◆ TRY IT: In full and without changes, output the data.
______________________________
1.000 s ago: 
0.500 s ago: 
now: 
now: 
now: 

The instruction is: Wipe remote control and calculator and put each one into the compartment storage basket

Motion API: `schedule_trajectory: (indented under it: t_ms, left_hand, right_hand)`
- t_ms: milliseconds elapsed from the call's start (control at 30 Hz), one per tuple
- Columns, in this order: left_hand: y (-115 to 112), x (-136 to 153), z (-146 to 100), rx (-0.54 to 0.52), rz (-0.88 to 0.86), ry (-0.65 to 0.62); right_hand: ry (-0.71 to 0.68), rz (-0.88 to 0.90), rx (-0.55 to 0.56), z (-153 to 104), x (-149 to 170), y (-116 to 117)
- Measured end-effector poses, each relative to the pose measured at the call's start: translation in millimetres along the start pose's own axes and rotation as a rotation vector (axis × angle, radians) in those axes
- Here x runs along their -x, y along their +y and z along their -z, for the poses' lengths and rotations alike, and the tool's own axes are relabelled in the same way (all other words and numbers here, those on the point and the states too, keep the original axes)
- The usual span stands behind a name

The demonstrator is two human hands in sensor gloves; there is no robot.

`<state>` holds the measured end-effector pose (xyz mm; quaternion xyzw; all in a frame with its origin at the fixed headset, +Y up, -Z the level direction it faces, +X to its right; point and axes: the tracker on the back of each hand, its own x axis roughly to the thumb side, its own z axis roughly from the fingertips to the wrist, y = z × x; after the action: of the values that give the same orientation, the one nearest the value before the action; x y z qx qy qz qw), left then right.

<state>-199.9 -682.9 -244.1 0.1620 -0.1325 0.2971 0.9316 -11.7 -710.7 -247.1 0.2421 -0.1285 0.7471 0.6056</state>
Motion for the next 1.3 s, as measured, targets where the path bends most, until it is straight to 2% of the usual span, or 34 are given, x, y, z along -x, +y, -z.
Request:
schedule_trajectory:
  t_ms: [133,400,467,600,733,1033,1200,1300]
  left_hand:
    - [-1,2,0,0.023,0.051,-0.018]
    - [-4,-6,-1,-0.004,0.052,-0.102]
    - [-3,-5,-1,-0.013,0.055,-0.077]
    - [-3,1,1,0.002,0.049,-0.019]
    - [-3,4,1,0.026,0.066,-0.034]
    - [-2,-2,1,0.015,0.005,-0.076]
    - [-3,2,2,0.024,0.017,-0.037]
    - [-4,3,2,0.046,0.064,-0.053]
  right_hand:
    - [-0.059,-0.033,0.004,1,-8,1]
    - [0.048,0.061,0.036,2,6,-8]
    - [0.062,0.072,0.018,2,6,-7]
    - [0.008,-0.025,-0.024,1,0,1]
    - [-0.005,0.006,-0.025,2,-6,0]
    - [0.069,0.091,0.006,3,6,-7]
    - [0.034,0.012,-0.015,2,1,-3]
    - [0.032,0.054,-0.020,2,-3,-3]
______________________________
◆ EXPECTED ANSWER:
1.000 s ago: 
0.500 s ago: 
now: 
now: 
now: 

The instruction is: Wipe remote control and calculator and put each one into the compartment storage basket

Motion API: `schedule_trajectory: (indented under it: t_ms, left_hand, right_hand)`
- t_ms: milliseconds elapsed from the call's start (control at 30 Hz), one per tuple
- Columns, in this order: left_hand: y (-115 to 112), x (-136 to 153), z (-146 to 100), rx (-0.54 to 0.52), rz (-0.88 to 0.86), ry (-0.65 to 0.62); right_hand: ry (-0.71 to 0.68), rz (-0.88 to 0.90), rx (-0.55 to 0.56), z (-153 to 104), x (-149 to 170), y (-116 to 117)
- Measured end-effector poses, each relative to the pose measured at the call's start: translation in millimetres along the start pose's own axes and rotation as a rotation vector (axis × angle, radians) in those axes
- Here x runs along their -x, y along their +y and z along their -z, for the poses' lengths and rotations alike, and the tool's own axes are relabelled in the same way (all other words and numbers here, those on the point and the states too, keep the original axes)
- The usual span stands behind a name

The demonstrator is two human hands in sensor gloves; there is no robot.

`<state>` holds the measured end-effector pose (xyz mm; quaternion xyzw; all in a frame with its origin at the fixed headset, +Y up, -Z the level direction it faces, +X to its right; point and axes: the tracker on the back of each hand, its own x axis roughly to the thumb side, its own z axis roughly from the fingertips to the wrist, y = z × x; after the action: of the values that give the same orientation, the one nearest the value before the action; x y z qx qy qz qw), left then right.

<state>-199.9 -682.9 -244.1 0.1620 -0.1325 0.2971 0.9316 -11.7 -710.7 -247.1 0.2421 -0.1285 0.7471 0.6056</state>
Motion for the next 1.3 s, as measured, targets where the path bends most, until it is straight to 2% of the usual span, or 34 are given, x, y, z along -x, +y, -z.
Request:
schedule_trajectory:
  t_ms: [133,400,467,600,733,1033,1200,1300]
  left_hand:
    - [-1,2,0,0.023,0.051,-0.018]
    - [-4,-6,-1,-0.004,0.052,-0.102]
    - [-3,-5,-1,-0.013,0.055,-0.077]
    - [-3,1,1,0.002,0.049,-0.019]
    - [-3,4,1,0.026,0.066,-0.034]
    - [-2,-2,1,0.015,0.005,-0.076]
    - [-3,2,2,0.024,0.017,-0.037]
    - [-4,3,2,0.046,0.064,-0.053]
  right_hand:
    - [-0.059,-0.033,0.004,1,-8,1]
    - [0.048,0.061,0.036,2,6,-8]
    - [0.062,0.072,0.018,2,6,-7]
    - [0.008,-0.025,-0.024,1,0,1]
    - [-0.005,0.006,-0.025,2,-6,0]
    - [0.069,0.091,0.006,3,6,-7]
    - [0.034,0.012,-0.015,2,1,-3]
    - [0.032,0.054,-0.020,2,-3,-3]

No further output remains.